- **TASK PROMPT**: How many lines in these records hold the string "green"? Reply with the number alone.

- **Records from a data source**:
-- Opening Marker --

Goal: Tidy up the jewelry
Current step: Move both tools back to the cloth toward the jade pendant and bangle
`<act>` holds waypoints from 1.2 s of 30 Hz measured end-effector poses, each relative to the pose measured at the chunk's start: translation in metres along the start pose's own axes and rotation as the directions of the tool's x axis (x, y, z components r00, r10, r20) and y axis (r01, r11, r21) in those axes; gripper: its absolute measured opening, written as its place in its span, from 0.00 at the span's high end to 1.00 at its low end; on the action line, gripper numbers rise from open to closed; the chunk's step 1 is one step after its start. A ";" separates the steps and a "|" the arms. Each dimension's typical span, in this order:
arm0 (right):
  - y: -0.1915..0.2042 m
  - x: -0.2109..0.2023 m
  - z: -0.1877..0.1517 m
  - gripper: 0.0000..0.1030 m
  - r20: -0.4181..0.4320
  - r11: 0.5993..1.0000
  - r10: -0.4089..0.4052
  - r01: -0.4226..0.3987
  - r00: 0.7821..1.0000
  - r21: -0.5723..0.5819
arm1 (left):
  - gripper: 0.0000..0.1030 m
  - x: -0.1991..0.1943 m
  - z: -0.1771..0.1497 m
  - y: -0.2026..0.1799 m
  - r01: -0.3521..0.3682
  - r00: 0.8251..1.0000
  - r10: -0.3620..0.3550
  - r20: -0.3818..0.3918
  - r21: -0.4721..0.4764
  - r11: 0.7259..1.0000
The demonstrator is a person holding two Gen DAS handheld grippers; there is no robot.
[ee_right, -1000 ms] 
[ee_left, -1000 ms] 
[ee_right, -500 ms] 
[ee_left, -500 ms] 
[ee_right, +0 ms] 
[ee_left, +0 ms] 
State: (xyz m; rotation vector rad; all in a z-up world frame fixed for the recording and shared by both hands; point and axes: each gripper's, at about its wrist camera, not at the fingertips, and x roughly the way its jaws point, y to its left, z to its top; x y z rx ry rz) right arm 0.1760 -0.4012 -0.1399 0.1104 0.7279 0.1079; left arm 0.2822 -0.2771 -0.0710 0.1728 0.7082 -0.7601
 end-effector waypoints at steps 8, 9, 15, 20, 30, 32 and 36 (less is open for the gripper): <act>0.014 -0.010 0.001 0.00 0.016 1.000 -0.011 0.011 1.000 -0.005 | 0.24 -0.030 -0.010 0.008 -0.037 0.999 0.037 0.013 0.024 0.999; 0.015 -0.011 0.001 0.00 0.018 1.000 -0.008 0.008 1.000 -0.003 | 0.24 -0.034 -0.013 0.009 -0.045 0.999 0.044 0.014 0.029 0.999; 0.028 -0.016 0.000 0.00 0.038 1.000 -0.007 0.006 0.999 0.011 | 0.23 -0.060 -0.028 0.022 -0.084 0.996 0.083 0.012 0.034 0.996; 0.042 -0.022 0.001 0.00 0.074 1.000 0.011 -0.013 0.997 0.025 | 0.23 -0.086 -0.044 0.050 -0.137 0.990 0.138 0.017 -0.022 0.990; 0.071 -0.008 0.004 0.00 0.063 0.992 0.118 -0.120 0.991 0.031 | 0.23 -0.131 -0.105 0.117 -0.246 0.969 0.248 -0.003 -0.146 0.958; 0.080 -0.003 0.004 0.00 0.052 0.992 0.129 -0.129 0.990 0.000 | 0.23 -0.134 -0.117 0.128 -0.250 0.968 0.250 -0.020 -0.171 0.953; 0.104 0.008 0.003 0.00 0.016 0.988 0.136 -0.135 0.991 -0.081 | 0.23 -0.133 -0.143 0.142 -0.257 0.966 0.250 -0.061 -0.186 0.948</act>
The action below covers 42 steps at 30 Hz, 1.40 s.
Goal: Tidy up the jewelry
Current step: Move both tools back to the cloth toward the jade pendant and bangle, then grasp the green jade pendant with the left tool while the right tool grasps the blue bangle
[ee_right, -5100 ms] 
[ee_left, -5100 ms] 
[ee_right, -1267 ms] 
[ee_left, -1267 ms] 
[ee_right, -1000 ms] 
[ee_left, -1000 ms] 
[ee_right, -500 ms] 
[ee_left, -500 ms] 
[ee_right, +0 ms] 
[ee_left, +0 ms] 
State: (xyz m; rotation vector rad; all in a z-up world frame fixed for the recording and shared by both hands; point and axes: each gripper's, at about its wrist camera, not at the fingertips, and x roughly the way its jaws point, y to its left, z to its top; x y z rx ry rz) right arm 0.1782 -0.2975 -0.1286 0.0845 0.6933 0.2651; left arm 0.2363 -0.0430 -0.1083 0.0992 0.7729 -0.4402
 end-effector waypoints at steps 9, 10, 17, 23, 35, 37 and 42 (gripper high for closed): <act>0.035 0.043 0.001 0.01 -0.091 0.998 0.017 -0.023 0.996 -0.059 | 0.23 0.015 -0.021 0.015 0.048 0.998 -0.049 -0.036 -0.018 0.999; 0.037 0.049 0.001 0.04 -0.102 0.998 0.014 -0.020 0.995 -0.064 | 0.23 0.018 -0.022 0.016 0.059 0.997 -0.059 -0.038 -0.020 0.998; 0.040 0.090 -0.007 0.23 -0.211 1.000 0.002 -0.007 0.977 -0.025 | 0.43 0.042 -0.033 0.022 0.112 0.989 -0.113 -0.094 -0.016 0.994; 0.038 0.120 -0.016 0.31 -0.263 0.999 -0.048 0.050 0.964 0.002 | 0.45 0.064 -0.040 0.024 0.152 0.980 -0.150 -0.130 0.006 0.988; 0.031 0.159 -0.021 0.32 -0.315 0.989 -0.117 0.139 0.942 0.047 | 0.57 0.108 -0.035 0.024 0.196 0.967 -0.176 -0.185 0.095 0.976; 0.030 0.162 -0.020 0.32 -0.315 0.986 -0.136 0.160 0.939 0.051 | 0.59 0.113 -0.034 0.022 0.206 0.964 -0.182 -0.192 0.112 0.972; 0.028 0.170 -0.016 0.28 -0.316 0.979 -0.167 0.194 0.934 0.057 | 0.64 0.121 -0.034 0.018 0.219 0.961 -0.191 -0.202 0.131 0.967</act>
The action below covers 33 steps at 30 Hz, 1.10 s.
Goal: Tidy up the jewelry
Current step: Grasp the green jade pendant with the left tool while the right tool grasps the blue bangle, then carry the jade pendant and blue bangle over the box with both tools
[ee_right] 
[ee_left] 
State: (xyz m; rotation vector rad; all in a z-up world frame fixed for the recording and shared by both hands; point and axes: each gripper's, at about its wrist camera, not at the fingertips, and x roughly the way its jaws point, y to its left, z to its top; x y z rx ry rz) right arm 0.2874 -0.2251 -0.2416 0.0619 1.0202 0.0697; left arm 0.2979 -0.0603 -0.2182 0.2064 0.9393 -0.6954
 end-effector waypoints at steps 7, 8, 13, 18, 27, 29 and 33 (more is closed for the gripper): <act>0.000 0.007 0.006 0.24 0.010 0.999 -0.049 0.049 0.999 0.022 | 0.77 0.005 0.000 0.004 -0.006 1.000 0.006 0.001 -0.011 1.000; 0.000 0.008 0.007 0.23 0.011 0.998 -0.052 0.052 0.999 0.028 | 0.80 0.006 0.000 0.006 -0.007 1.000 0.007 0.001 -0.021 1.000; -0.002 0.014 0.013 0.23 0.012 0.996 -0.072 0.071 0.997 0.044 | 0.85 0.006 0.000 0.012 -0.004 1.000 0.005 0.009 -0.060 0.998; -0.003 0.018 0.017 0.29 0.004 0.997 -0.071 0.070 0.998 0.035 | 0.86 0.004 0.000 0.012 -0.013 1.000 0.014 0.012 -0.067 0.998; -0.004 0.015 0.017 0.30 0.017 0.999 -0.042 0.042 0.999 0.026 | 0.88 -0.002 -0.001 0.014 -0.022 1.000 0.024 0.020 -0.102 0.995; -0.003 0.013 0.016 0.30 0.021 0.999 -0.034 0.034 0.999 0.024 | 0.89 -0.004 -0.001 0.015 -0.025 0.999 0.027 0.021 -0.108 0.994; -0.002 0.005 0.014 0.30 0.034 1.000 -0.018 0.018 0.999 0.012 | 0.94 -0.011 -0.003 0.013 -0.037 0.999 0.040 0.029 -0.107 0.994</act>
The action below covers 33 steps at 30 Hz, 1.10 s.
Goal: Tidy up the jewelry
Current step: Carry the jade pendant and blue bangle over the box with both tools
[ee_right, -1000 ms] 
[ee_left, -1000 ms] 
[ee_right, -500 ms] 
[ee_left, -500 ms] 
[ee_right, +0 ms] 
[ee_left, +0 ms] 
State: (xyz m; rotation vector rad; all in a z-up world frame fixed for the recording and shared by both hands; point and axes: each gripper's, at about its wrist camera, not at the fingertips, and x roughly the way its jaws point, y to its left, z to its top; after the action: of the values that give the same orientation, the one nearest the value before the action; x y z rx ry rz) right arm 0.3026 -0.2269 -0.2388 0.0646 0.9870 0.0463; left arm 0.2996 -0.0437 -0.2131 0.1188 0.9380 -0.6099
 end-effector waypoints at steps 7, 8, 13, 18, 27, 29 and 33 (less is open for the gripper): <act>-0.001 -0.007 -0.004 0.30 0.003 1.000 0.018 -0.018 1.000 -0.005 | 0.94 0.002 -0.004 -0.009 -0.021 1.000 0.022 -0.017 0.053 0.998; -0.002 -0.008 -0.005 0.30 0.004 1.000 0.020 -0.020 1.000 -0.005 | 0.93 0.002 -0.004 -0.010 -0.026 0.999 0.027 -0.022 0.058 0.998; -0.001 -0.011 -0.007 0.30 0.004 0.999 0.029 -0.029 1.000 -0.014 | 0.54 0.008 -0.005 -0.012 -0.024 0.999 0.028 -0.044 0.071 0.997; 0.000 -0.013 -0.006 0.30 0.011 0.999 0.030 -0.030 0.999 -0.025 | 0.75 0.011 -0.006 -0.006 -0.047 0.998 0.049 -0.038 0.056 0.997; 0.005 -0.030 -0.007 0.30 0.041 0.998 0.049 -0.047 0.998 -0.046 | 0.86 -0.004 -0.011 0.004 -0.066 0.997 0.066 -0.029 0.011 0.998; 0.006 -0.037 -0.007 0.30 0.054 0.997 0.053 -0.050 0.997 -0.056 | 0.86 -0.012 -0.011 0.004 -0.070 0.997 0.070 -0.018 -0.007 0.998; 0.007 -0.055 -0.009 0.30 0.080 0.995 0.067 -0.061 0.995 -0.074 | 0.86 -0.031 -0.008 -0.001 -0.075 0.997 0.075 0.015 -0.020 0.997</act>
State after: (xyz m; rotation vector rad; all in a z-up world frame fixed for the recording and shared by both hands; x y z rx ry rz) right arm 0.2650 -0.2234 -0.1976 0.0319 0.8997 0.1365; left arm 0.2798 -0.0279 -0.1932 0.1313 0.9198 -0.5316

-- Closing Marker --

- **WRITTEN SOLUTION**: 2